» About this exercise:
Reproduce exactly the lines below from the one containing "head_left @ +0" through the one containing "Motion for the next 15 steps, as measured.", including both, and nothing else.

#### Given material

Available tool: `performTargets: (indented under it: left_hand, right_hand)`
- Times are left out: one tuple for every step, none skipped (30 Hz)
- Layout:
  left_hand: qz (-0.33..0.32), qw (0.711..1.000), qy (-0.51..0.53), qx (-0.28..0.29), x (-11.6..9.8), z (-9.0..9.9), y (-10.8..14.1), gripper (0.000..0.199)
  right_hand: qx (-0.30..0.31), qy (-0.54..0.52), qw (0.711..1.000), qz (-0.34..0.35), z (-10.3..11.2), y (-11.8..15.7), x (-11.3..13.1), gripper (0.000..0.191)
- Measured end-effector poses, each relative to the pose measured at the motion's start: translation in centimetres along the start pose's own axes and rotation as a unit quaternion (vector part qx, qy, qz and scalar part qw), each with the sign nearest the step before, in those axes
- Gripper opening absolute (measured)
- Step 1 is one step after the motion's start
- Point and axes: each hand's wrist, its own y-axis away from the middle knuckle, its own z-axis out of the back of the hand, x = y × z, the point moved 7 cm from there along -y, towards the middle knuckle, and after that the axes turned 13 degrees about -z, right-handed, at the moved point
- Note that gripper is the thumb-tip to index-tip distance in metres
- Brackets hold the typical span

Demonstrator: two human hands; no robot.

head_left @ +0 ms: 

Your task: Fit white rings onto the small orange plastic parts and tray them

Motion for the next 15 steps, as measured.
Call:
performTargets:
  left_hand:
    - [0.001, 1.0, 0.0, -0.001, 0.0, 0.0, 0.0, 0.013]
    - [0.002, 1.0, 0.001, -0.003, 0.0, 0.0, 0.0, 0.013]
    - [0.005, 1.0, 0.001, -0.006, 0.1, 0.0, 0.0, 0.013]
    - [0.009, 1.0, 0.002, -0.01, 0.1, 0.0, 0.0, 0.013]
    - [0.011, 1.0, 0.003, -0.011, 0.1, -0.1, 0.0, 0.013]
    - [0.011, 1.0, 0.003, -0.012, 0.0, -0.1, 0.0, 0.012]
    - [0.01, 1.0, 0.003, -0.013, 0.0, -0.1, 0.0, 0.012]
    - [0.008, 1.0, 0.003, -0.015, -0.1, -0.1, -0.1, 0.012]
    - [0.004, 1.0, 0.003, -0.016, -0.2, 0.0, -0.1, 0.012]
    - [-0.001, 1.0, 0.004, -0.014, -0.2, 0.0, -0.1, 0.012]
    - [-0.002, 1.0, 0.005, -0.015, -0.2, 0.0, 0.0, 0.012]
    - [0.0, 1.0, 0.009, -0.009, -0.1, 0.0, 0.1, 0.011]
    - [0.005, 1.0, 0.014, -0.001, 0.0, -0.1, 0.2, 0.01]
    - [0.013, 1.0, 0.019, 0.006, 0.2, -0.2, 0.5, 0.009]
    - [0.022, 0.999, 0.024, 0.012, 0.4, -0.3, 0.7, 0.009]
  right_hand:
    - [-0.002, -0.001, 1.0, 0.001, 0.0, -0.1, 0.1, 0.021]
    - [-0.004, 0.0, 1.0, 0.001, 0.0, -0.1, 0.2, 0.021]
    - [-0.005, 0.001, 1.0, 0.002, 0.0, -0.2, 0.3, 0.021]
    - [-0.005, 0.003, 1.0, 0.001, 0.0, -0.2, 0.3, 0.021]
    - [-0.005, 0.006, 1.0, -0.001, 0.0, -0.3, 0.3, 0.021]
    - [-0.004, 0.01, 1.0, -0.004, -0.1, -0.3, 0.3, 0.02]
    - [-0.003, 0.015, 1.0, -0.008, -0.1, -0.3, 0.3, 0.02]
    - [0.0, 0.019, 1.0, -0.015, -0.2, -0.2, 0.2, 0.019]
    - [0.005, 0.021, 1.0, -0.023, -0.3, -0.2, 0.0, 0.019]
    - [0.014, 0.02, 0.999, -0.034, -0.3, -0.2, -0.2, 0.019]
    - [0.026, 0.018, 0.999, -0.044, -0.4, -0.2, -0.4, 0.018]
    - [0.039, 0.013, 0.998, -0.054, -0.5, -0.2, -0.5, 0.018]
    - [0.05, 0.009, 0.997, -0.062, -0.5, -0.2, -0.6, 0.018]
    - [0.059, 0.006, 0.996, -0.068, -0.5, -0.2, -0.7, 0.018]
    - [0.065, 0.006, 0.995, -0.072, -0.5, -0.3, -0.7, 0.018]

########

» Solution:
head_left @ +0 ms: 

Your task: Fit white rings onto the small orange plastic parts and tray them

Motion for the next 15 steps, as measured.

The exercise has been fully answered.